When we have suffered a lot of trauma, our emotional and physical systems have literally been overloaded with input. It is as though the inner circuit board of our being is endlessly lit up with warning lights flashing, sounds blaring, neurons endlessly firing backwards and forwards in an awful cacophony of inner white noise, electric pain and fury which revolves endlessly around and never seems to stop.
We need to find our own individual circuit breakers to interrupt the endless feedback loop cycle from endlessly refiring within us. To me this means developing an awareness of what has caused us pain and trauma in the past, amped up our nervous system or triggered us. It means creating and finding peaceful places within and without which are nourishing for us on every level, physically, emotionally, mentally and spiritually, places of soothing, calm, expansion and warmth within which our hurting, contracted places can release and let go of what limits, restricts and confines in an unhealthy way or endlessly re-traumatises us.
I have been thinking lately a great deal about the pain body, a concept that Eckart Tolle has written and spoken about. All of us carry some degree of pain within us, some people such as myself carry a huge pain body around. The pain body consists of all the pain from trauma, injuries, hurts and/or losses we have suffered in this life that may affect us unconsciously. According to Tolle developing awareness of or consciousness into our own pain body as well as the pain body of others, developing some intelligence into the ways in which we react out of the pain body and can retrigger our own and other’s pain is very important to learning to becoming more skilful and happy in our lives.
I started to write a blog this morning about compassionate communication. It was prompted by a book I started to re-read last night on love. Suffice to say for this blog we are only able to be compassionate towards ourselves and others after we have developed an awareness and acceptance of the fact that some pain is part of life. We carry pain, others carry pain and the best answer and healing remedy to deal with the pain body in ourselves and others is an attitude of what Pema Chodron calls unconditional friendliness, an open, loose, expansive, state of awareness, acceptance and presence, a radiant field of loving tolerant energy within which pain can be embraced, soothed and de-potentised (Word press isn’t recognising that word but I think its a good one for stepping down the potent charge of a pain body that is firing off and getting magnified and magnetised by a triggering event or state we are encountering within ourselves or in our relationships).
Trauma and pain’s most noticeable impact upon many of us is a state of contraction, a state of pulling in or away as a result of hurt. We either react, run, hide, avoid or attack, play dead, freeze or spin out. And it is perfectly natural that we react in this way, from the more primal centres of our brain. However over time and when these kind of reactions lead our pain to repeat or magnify or get us caught up in a fruitless destructive cycle we may feel the urge to reach for a better way of responding. Is there a chance we could lean in, take a deep breathe and hold ourselves still in the midst of trauma allowing its vibration to release and have its way its way with us?
Over the past week or so this is the kind of practice I have been attempting to engage in. I find the Universe often has a tendency to present us with challenges and lessons when we put our hands up in this way. Today I lost my car keys in the shopping centre where I had gone for a cup of coffee. I am sure they were in my bag when I went to the discount pharmacy to buy some things, not so sure if they were still there when I visited the library, but by the time I was heading towards the carpark I reached my hands inside my bag to find it void of any keys at all.
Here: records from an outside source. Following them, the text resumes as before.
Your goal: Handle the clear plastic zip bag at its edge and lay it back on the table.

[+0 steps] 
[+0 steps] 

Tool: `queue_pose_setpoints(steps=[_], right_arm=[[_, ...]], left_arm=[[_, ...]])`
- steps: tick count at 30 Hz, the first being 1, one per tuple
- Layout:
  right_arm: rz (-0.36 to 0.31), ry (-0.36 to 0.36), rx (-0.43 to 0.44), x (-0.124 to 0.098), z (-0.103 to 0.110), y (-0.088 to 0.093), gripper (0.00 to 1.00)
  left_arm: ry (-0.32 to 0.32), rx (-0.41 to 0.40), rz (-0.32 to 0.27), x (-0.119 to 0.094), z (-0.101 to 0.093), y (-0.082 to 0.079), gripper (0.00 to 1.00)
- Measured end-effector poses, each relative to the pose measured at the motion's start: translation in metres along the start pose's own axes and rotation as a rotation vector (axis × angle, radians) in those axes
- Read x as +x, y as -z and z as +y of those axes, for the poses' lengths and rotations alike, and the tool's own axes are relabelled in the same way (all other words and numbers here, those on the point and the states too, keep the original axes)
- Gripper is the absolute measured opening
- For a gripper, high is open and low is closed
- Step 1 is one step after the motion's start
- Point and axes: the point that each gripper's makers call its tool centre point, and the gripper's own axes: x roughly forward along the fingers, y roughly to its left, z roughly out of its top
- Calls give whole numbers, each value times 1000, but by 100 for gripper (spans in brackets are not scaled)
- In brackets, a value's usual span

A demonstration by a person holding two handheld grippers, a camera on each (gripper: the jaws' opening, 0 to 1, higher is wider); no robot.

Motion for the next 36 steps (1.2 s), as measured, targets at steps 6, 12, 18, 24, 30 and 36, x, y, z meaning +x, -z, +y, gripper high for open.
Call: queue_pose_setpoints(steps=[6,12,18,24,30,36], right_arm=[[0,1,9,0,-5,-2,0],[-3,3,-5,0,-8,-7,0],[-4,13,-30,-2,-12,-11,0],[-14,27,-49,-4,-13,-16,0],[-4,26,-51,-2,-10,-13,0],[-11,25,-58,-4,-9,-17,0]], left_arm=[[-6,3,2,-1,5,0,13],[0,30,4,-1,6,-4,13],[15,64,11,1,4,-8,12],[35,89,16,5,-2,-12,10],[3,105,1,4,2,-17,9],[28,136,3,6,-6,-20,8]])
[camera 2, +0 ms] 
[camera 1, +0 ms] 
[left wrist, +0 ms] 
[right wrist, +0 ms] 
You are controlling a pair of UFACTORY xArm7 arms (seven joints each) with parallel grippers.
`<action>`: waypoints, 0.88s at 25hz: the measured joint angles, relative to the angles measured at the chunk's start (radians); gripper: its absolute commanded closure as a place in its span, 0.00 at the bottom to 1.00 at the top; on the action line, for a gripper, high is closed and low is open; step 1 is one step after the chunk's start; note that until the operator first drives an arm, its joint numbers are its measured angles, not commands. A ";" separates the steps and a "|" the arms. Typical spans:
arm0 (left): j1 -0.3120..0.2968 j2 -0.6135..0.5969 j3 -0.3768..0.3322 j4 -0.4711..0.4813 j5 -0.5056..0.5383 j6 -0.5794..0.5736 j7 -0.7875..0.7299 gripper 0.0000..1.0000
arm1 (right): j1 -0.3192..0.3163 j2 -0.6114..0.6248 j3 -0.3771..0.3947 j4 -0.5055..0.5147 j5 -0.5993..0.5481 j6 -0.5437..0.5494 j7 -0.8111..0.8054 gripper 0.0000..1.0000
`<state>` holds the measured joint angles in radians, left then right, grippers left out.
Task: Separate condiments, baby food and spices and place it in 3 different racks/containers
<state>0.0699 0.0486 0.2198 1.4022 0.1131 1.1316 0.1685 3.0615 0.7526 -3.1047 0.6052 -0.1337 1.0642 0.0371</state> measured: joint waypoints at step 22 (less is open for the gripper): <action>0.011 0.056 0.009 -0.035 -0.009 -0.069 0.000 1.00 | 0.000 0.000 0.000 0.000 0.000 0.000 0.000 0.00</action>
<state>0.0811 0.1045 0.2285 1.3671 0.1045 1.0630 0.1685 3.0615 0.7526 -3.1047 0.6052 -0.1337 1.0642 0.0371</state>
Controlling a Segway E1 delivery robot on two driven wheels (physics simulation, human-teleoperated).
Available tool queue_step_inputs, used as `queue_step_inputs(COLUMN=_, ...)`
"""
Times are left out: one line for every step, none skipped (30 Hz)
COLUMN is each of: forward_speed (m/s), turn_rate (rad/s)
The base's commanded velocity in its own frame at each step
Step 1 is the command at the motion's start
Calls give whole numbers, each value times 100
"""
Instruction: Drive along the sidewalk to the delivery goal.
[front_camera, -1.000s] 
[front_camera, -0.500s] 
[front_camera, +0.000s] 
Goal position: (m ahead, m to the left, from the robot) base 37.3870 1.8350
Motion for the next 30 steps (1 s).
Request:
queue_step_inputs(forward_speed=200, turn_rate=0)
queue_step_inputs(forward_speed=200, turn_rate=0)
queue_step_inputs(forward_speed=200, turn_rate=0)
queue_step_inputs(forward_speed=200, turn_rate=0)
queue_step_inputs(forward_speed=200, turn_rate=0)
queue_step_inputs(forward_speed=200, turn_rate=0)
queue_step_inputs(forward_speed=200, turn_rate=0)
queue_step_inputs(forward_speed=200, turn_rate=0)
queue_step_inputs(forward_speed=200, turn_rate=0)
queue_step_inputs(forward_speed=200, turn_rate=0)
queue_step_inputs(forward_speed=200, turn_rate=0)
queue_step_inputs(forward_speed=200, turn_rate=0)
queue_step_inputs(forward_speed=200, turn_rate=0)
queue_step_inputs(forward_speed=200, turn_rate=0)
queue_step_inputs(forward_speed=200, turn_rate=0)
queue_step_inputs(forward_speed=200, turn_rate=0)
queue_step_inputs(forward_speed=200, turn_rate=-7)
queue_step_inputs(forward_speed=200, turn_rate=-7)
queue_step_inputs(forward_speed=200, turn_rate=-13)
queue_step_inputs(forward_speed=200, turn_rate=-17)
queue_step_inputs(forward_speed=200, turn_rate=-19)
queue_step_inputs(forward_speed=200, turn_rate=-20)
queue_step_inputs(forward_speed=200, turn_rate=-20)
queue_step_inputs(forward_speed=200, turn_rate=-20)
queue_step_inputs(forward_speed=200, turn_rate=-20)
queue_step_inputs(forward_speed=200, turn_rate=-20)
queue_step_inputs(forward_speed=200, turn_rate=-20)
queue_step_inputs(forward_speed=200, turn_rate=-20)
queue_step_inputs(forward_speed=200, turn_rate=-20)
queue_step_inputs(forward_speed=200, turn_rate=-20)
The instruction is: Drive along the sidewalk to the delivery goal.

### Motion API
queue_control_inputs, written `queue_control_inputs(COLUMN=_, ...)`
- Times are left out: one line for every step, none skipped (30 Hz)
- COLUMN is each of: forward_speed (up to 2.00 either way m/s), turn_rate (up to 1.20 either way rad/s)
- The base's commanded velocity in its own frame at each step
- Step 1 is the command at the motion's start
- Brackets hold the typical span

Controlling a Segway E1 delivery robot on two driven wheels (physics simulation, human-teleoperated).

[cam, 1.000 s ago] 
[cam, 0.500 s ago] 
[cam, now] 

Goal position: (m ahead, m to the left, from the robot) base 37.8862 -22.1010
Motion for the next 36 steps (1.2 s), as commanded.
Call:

I started to feel sick inside as I do in this kind of situation. (Its a while since this sort of thing has happened to me as I have been much more mindful of my keys after having lost them on at least 6 occasions over the past year or so.) My first impulse was to freak out and panic after I had checked the concierge desk and customer service in the department store I was in at the time. It was not possible to check the library as the library closed at 4 pm.
I stopped myself mid panic and said “the keys are lost for now, you need to stay calm and think of how to solve the situation.” My phone was in another bag in my car in the car park. I knew I had a spare key at home, taxis stood nearby in the taxi rank so I got into one and told the driver what had happened. He drove me home and waited while I collected the spare key then returned me to the shopping centre from where I drove home.
I still noticed that I was running a ‘disaster’ script in my head, self judgement over how careless I was to have lost the keys in the first place, a sick feeling thinking I had no idea where they were and may never find them back. But then calmer voices came into play. How much of a disaster is it really if I loose those keys? I don’t have any control over the situation now and making it worse by awfulising things will just end up adding stress that I don’t need. The keys may turn up later, but for now isn’t it just best to let it go, kiddo. Problem solved. I did not have to add to the difficulty by amping up things and I just had a chat to a friend about it and we had a huge laugh.
A few days later I went to the library and was told my keys had been found on the floor near the self issue station. My calmness payed of. Everything was really okay. By not freaking out I had stopped more pain for myself. It took a lot of work and conscious intent and taught me some really practical things about dealing with the pain body.